DAY TWO
June 20
THE CHILDREN
CHAPTER 20
Michael's Call
Michael Lieberman came to, wondering where he was and what was making the noise. He jerked upright, felt his head wallow around as if it were about to fall off his shoulders, and reached for the light. Over on the other side of the bedroom the computer monitor was flashing, and a sound like an old Bell telephone was coming out of the speaker.
He dragged on a pair of jeans, walked over, and punched the keyboard. 'I think you got the wrong number. It's the middle of the night here.'
'No,' Helen Wagner answered, in an unemotional East Coast voice. 'You're Michael Lieberman. There's no mistake. I'm sorry to disturb you at this hour. Irwin gave me your address. We have to talk.'
'We?'
'My name is Helen Wagner. I'm acting head of S&T — that's Science and Technology — for the CIA in Langley. I don't expect that to mean much to you.'
Lieberman glanced away from the screen, shook his head as if that might help to clear it. The woman was familiar from somewhere.

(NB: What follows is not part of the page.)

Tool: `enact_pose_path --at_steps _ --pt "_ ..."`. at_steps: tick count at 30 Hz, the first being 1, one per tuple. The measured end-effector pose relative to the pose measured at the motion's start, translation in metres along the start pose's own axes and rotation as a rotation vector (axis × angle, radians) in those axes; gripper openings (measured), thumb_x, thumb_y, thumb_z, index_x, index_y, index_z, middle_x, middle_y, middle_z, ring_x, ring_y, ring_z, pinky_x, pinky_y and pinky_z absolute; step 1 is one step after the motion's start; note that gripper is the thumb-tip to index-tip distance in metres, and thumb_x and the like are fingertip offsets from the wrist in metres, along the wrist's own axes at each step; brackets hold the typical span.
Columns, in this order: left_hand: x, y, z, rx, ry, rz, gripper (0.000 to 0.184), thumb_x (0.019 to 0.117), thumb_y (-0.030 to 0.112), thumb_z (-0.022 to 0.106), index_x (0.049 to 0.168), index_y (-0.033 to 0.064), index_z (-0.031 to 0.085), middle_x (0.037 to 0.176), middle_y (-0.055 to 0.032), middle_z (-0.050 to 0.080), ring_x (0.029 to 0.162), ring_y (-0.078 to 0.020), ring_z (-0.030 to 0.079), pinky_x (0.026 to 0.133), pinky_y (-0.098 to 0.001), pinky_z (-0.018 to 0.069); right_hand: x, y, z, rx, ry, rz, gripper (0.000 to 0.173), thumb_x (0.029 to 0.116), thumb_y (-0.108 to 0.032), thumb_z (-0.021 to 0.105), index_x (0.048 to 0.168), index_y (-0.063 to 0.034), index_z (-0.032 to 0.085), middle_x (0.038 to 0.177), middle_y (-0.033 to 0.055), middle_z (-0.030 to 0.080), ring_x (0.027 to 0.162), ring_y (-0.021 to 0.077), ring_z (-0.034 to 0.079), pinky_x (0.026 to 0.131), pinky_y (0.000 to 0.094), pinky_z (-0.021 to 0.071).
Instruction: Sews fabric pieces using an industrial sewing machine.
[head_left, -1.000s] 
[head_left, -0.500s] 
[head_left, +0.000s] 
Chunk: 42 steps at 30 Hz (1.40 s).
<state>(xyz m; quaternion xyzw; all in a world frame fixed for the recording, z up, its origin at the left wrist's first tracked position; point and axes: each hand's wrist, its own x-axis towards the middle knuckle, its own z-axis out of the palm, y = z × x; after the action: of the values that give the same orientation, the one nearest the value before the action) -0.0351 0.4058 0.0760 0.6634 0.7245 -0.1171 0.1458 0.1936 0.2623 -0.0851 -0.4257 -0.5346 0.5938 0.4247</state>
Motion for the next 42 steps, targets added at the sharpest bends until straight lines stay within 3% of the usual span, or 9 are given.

'Professor Lieberman. I have bad news for you. I'm sorry. There has been an incident at Lone Wolf.'
He wanted to throw up. He wanted to pick up this piece of plastic and glass and hurl it onto the floor. 'An incident?'
'We had no idea they were capable of inflicting this kind of damage. It looks as if they hacked their way into the internal network somehow and wound up the internal power generator way beyond its limits. We got a minor explosion and a major fire. Sara will be okay. I'll give you the number for the hospital. She was the only one there when they hit it. Maybe they thought it would be unmanned. It was just bad luck.'
'This isn't true,' he said. 'You people lie all the time.'
Helen Wagner blinked back at him. The CIA didn't really look like this, he thought. The CIA looked like Ellis Bevan, all coldness and deceit. 'I wish I was lying. A few hours before this they blew up a SWAT team that we hoped was tracking them, and there we are talking real explosives. People are dead. They seem to be able to pick and choose between the technology they use. So far they've killed the President and a couple of hundred people with Sundog, wiped out some agents on the ground with Semtex, and managed to screw up one of only three working control units for Sundog with some kind of computer attack. It makes you wonder what's next.'
'Washington?' Lieberman asked blankly.
'We had a major telecom blackout and something like an intense magnetic storm just after noon. It was some kind of directed beam from Sundog. More disruption than real damage. My guess is that they are working to understand what they've got hold of, and conserving it too. It wasn't meant to handle the kind of energy they must have had to throw at it to bring down Air Force One. If they want to save it for the zenith unscathed, and that seems to be their aim, they need to be sparing when they use it'
Lieberman shook his head. This was all too much. 'What the hell are you talking about? Sara's hurt?'
She looked at him and said softly, 'I'm sorry. Too much at one time. I'm not good at this. You were still pretty close. I didn't know that.'
'Yeah. Close.' He looked at her as if to say: What do you expect?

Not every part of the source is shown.